> _Work request_
Using the listing below, copy exactly each line from the one that has "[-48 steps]" through the one that has "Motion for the"; omit the pictures.

> _Given data_
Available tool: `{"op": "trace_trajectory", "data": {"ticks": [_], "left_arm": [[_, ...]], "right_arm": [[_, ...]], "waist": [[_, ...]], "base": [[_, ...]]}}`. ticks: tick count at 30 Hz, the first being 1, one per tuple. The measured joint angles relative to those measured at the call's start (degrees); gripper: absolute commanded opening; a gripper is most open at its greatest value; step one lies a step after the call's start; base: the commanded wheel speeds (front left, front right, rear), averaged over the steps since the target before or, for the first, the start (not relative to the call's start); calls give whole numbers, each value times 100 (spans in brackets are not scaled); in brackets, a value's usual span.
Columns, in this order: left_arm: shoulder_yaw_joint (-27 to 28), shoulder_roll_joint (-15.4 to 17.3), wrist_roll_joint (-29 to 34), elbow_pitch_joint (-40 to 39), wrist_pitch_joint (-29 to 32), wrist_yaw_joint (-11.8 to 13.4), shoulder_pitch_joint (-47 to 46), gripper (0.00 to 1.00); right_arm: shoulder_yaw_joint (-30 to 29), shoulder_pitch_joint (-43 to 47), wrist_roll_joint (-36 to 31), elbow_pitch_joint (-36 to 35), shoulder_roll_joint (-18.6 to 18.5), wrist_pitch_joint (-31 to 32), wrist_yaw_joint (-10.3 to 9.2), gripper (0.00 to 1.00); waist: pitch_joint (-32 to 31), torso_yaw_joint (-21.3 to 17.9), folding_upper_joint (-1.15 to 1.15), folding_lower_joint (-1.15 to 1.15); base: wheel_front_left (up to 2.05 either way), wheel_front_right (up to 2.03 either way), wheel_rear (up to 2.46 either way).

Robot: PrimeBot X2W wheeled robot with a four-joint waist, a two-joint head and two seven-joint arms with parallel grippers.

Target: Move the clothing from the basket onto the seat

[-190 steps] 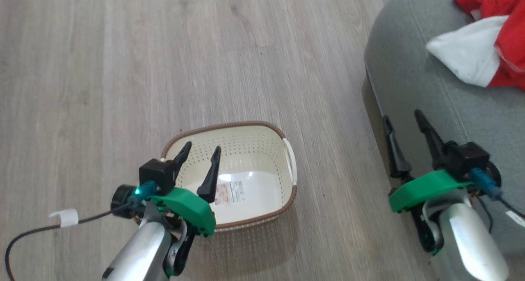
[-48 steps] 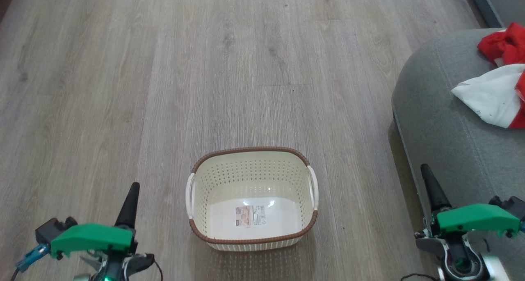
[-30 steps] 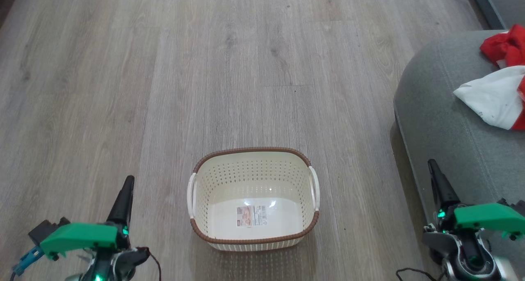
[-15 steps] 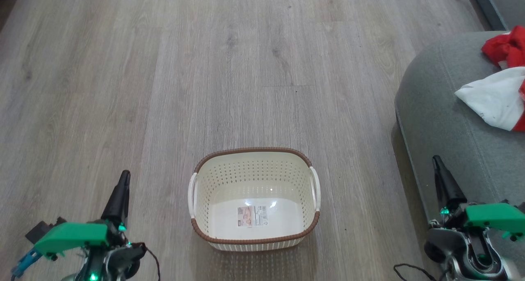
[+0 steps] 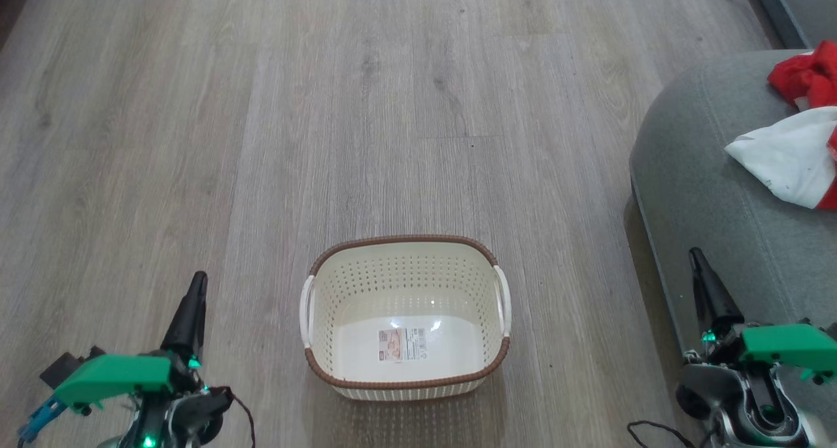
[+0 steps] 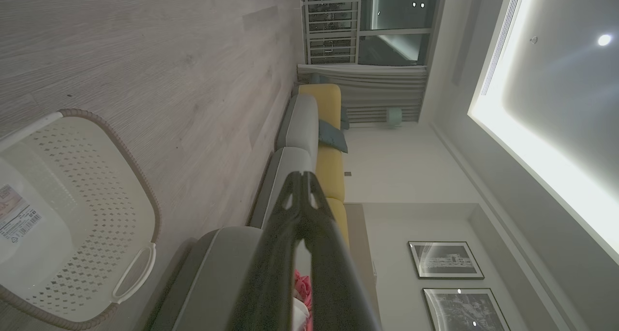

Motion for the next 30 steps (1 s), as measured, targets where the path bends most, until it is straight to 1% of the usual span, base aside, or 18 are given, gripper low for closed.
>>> {"op": "trace_trajectory", "data": {"ticks": [30], "left_arm": [[1, -1, 0, -1, 0, -1, 0, 0]], "right_arm": [[-1, 0, 0, -1, 4, 0, 0, 0]], "waist": [[0, 0, 0, 0]], "base": [[0, 0, 0]]}}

> _Solved problem_
[-48 steps] 
[-30 steps] 
[-15 steps] 
[+0 steps] 
[+0 steps] 

Motion for the next 30 steps (1 s), as measured, targets where the path bends most, until it is straight to 1% of the usual span, base aside, or 18 are given, gripper low for closed.

No additional output will be given.